Quincke’s edema, angioneurotic edema, or hereditary angioedema is a hereditary genetic disease that causes painful inflammation and edema in the lower layer of the skin, the subcutaneous tissue, the mucous membranes, and even in some viscera.
Sometimes, this genetic disease is life-threatening if it affects the airways. Learn more about the causes and symptoms of hereditary angioedema in this article!
Types of hereditary angioedema
There are two types of hereditary angioedema:
- Type 1 (the most common). Characterized by diminished levels of the C1-inhibitor protein. This protein regulates the inhibition of the complement system in order to prevent spontaneous immune system activation. It’s a bridge between innate and acquired immunity that helps us defend ourselves against infections.
- Type 2. This type causes dysfunctional forms of the C1-inhibitor protein.
The first symptoms of hereditary angioedema usually appear during childhood or adolescence. In older ages, and when patients have an associated disorder, the C1 inhibitor deficiency may be caused by:
- Complement system depletion due to a neoplastic disorder (B-cell lymphoma).
- Antibodies are produced against the C1 inhibitor.
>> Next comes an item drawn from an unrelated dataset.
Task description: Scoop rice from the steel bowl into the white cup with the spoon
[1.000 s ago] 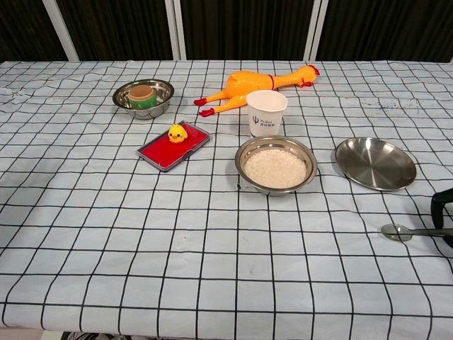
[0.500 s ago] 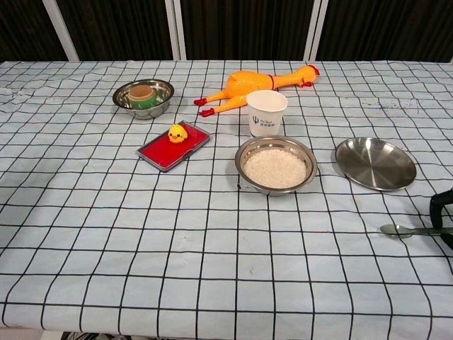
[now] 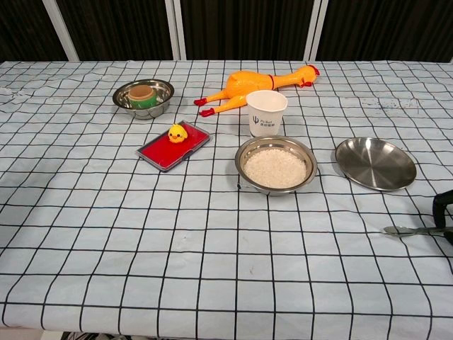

This occurs in autoimmune diseases such as systemic lupus erythematosus.
What can trigger hereditary angioedema?
Mild trauma, a viral illness, eating certain foods, stress, and even exposure to cold can trigger this condition.
The symptoms of hereditary angioedema
The characteristic symptoms of this condition are very similar to those that appear in other forms of bradykinin-mediated angioedema:
- Asymmetric painful swelling of the face, lips, and tongue
- Swelling on the back of the hands, feet, and genitals
- Bowel obstruction
- Nausea and Vomiting
- This condition doesn’t cause hives or itching
Experts believe that bradykinin, a powerful vasodilator, is responsible for most of the symptoms of hereditary angioedema.
To diagnose the condition, doctors request laboratory tests that measure serum complement levels. For example, the concentrations of C4, inhibitor of C1 and C1q, which is a component of C1:
- Hereditary angioedema (types 1 and 2). Low C4 levels.
- Type 1. Low levels of C1 inhibitor and normal C1q levels.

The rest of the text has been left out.